1.List the WAVE GUIDE TEE JUNCTIONS [L1] [CO5]

A waveguide Tee is formed when three waveguides are interconnected in the form of English
alphabet T and thus waveguide tee is 3-port junction. The waveguide tees are used to
connects a branch or section of waveguide in series or parallel with the main waveguide
transmission line either for splitting or combining power in a waveguide system.

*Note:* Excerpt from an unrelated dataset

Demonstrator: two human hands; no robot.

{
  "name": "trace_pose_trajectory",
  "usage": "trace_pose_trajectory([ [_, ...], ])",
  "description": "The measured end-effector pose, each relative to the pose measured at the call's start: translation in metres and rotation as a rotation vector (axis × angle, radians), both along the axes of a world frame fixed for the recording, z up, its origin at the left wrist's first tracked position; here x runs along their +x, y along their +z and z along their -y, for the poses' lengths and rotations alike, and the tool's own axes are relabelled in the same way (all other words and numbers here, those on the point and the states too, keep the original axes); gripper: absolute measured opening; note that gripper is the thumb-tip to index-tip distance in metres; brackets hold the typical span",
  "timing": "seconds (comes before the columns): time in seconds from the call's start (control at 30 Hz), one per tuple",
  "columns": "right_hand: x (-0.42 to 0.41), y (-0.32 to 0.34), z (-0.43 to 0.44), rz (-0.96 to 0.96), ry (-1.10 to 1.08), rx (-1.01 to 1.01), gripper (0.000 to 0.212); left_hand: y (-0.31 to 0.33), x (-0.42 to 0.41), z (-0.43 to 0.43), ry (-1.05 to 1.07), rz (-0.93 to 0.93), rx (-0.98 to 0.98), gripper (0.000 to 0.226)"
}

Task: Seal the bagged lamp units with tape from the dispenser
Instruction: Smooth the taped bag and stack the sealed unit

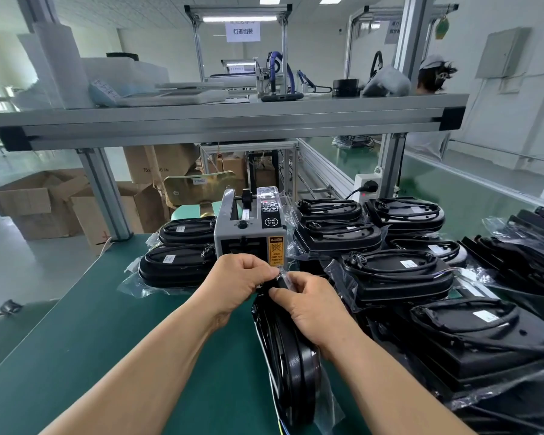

There are basically 2 types of tees namely

1.H- plane Tee junction

2.E-plane Tee junction
A combination of these two tee junctions is called a hybrid tee or “ Magic Tee”.

E-plane Tee(series tee):

1. An E-plane tee is a waveguide tee in which the axis of its side arm is parallel to the E
field of the main guide. if the collinear arms are symmetric about the side arm.
2. If the E-plane tee is perfectly matched with the aid of screw tuners at the junction, the
diagonal components of the scattering matrix are zero because there will be no reflection.
3. When the waves are fed into side arm, the waves appearing at port 1 and port 2 of the
collinear arm will be in opposite phase and in same magnitude.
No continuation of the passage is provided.